───── Exercise input

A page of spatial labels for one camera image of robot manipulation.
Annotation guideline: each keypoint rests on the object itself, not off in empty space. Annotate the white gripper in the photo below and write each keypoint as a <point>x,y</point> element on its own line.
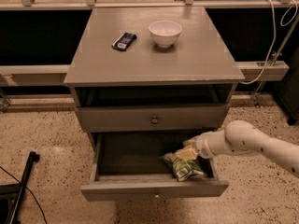
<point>200,144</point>

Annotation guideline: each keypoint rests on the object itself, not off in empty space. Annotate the green jalapeno chip bag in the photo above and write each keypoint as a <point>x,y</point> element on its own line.
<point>181,168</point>

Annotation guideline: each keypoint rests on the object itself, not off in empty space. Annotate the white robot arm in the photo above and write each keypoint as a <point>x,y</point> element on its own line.
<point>242,138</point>

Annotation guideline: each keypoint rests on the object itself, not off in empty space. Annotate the closed grey upper drawer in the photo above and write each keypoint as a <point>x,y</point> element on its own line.
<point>138,118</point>

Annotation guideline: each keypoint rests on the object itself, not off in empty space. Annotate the round brass drawer knob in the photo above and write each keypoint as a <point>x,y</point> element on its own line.
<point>154,120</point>

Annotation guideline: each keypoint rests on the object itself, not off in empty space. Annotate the open grey lower drawer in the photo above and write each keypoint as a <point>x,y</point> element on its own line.
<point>127,166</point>

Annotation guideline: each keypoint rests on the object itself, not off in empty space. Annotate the grey wooden drawer cabinet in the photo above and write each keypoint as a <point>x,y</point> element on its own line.
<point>197,70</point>

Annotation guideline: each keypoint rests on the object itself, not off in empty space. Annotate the white ceramic bowl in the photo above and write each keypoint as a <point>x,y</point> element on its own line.
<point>165,33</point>

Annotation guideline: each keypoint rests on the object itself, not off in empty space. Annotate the dark blue snack bar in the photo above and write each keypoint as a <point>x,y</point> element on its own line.
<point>124,42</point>

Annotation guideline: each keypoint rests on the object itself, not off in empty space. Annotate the black stand leg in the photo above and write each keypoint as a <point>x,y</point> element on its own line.
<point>11,194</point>

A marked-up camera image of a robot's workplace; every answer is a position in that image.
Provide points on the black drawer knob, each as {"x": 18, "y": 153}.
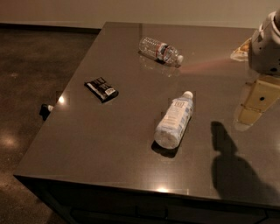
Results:
{"x": 45, "y": 110}

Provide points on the black snack packet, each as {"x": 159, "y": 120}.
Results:
{"x": 101, "y": 89}

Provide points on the clear plastic bottle red label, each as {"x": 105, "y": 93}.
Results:
{"x": 160, "y": 51}

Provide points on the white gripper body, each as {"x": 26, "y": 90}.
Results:
{"x": 264, "y": 51}

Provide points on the blue label plastic bottle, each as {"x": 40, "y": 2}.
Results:
{"x": 170, "y": 130}

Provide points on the dark cabinet drawer front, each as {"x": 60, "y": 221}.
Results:
{"x": 79, "y": 203}

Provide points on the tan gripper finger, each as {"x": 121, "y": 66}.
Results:
{"x": 257, "y": 98}
{"x": 241, "y": 53}

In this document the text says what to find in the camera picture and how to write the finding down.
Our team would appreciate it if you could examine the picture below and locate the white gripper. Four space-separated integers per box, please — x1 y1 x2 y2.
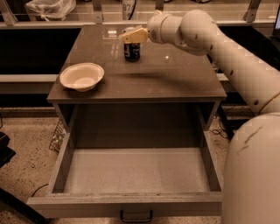
119 10 183 45

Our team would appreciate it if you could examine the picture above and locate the blue pepsi can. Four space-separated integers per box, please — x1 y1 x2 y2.
123 26 141 63

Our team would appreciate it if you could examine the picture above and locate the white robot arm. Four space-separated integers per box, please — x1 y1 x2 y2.
119 10 280 224

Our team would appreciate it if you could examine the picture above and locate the grey cabinet with glossy top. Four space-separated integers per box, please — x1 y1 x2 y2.
47 25 226 135

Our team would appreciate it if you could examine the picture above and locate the open grey top drawer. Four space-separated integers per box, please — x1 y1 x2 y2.
26 129 224 219

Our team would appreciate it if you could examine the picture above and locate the white paper bowl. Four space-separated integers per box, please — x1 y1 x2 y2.
59 63 104 92

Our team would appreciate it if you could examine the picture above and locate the clear plastic bag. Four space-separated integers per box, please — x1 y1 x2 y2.
26 0 76 21

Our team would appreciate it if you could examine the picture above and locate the black object at left edge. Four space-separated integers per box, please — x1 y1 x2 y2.
0 132 16 168

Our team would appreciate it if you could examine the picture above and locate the wire mesh basket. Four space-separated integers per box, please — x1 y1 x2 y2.
49 121 66 153

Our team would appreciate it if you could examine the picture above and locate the black floor cable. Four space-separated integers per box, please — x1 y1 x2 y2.
31 183 50 198

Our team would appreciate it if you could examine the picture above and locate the black metal drawer handle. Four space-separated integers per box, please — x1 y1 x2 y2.
120 210 153 224

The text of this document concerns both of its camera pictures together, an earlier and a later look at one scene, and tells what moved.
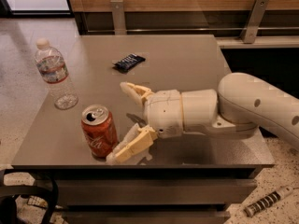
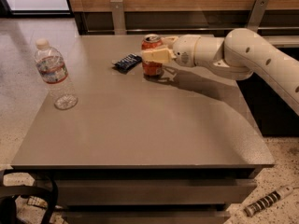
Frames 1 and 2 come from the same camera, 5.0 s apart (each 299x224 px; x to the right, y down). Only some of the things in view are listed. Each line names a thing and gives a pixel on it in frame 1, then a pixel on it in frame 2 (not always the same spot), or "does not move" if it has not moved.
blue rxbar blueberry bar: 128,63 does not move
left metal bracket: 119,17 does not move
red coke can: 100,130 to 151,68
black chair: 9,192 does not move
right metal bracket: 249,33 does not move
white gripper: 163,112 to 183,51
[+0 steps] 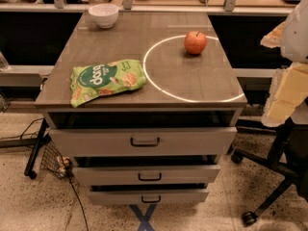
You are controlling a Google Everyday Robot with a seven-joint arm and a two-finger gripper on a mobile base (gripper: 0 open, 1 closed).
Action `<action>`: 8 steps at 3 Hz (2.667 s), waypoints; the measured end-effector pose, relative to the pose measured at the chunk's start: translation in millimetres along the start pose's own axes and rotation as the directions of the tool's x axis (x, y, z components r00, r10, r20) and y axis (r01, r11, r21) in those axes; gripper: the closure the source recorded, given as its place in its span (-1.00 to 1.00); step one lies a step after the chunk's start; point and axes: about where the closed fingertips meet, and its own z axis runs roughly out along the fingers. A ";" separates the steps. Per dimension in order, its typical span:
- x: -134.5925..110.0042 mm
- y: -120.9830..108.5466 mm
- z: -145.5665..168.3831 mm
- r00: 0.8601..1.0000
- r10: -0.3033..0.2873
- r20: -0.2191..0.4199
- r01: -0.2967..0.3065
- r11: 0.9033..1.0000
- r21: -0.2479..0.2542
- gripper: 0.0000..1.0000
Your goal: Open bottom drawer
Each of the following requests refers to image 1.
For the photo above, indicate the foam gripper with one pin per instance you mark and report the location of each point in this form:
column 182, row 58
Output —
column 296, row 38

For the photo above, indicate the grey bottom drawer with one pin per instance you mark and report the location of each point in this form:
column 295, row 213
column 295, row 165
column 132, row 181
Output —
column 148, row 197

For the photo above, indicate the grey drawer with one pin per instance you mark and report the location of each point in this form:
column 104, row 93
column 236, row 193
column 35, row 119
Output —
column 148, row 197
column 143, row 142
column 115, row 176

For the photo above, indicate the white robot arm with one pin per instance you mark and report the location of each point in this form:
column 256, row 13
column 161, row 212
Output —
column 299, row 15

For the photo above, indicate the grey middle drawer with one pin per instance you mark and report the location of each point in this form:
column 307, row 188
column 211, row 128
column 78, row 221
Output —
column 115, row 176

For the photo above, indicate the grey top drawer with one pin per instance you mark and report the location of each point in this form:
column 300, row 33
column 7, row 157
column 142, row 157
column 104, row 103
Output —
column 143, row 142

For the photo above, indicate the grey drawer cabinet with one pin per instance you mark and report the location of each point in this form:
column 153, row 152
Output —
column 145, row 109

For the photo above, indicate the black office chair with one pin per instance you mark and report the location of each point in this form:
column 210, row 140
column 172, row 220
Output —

──────────

Return nothing but the lines running from the start of the data to the line with "<point>200,144</point>", please, both ends included and no pictures.

**Solved problem:**
A page of spatial labels for one camera image of robot manipulation.
Annotation guideline: each keypoint rests on the object itself, not off in empty space. Annotate the white gripper in the photo below and write each keypoint as a <point>x,y</point> element on its own line.
<point>200,144</point>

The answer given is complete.